Das Spiel lässt sich bei den Assistenz- und Sicherheitssystemen fortführen: Da wäre zum Beispiel die serienmäßige 360-Grad-Kamera, die 1.023,40 € Aufpreis für das S 63 Coupé kostet. Der C 63 zeigt sich zwar mit einer ordentlichen Sicherheitsausstattung, kann aber nicht mit den Luxus-Karossen Schritt halten. Müdigkeitswarner und Collision Prevent Assist Plus sind unter anderem im Kaufpreis enthalten. Helfer wie Park-, Spurhalte- oder Totwinkelassistent können optional geordert werden.

Preis: Wer nur Sportlichkeit will, dem reicht das C 63 Coupé

Die Preisdifferenz zwischen alter C 63 Limousine (72.333,00 €) und altem C 63 Coupé (73.958,50 €) lag bei 1.625,50 Euro. Legt man diese Rechnung zu Grunde, sortiert sich das neue Mercedes-AMG C 63 Coupé bei über 77.000 Euro ein, da die neue Limousine ab 76.100,50 Euro zu haben ist. Die S-Version kostet mindestens 84.371,00 Euro, das Coupé wird auch hier wohl um rund 2.000 Euro drüber liegen.

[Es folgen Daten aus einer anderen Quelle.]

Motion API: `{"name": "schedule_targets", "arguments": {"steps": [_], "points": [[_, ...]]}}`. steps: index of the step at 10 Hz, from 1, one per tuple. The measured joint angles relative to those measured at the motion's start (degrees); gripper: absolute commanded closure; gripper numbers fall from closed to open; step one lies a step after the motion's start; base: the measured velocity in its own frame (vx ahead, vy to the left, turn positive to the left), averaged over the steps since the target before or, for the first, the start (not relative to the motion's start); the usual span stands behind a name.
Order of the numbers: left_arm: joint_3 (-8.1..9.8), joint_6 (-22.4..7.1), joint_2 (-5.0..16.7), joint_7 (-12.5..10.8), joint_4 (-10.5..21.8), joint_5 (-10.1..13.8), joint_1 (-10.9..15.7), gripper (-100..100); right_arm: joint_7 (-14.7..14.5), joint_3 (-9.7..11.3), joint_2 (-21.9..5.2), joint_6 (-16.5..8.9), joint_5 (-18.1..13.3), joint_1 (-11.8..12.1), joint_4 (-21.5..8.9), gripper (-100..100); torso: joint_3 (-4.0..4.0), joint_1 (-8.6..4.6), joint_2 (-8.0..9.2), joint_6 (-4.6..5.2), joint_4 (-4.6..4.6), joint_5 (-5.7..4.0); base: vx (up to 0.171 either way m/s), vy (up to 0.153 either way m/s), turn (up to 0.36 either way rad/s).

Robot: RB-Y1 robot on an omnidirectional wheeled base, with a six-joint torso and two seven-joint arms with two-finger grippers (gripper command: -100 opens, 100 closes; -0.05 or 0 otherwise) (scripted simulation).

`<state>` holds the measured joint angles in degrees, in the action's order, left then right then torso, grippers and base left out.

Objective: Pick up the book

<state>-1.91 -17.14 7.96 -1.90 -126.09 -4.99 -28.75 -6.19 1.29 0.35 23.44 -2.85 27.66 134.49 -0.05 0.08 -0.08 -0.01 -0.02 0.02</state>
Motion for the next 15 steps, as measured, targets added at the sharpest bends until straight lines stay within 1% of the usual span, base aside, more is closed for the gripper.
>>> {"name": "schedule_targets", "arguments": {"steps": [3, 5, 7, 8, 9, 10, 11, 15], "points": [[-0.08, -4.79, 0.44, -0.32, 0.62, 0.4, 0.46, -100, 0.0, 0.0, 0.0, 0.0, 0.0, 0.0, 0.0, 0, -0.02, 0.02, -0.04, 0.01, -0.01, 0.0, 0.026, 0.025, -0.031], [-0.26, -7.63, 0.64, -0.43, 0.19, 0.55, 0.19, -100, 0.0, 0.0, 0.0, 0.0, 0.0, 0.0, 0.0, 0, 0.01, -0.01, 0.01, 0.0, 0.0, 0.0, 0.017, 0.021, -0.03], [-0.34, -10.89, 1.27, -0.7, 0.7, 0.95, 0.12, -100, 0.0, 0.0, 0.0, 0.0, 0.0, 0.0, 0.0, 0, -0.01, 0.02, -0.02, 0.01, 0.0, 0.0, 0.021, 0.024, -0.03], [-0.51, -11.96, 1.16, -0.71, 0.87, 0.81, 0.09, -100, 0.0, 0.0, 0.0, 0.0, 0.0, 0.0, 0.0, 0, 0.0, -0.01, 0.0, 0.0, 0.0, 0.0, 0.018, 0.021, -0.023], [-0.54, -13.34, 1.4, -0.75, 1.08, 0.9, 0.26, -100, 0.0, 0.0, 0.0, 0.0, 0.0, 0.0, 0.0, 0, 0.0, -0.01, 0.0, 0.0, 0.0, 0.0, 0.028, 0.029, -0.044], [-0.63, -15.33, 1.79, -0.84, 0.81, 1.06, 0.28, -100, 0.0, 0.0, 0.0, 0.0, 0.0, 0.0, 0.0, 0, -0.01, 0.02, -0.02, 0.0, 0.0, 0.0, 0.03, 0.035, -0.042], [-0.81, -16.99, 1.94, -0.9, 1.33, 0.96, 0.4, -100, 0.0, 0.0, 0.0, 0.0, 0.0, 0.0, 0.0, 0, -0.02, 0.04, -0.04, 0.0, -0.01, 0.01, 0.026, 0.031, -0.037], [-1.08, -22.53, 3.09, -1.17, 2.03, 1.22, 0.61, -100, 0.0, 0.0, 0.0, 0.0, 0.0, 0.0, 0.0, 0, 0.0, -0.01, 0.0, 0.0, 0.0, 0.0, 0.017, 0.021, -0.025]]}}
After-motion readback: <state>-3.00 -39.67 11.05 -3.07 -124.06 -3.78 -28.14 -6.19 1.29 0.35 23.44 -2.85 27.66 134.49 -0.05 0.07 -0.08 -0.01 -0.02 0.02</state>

Jetzt festhalten: Ein S 63 Coupé steht bei 170.586,50 (mit Allradantrieb), ein S 65 sogar bei 244.009,50 Euro. Die reinen Leistungsdaten rechtfertigen diese Summe nicht. Denn: Trotz mehr Leistung lässt der Luxus-Liner seinen kleineren Zweitürer-Bruder nicht stehen. Doch: Wer Luxus und ein Status-Symbol will und dazu das nötige Kleingeld hat, greift zur S-Klasse.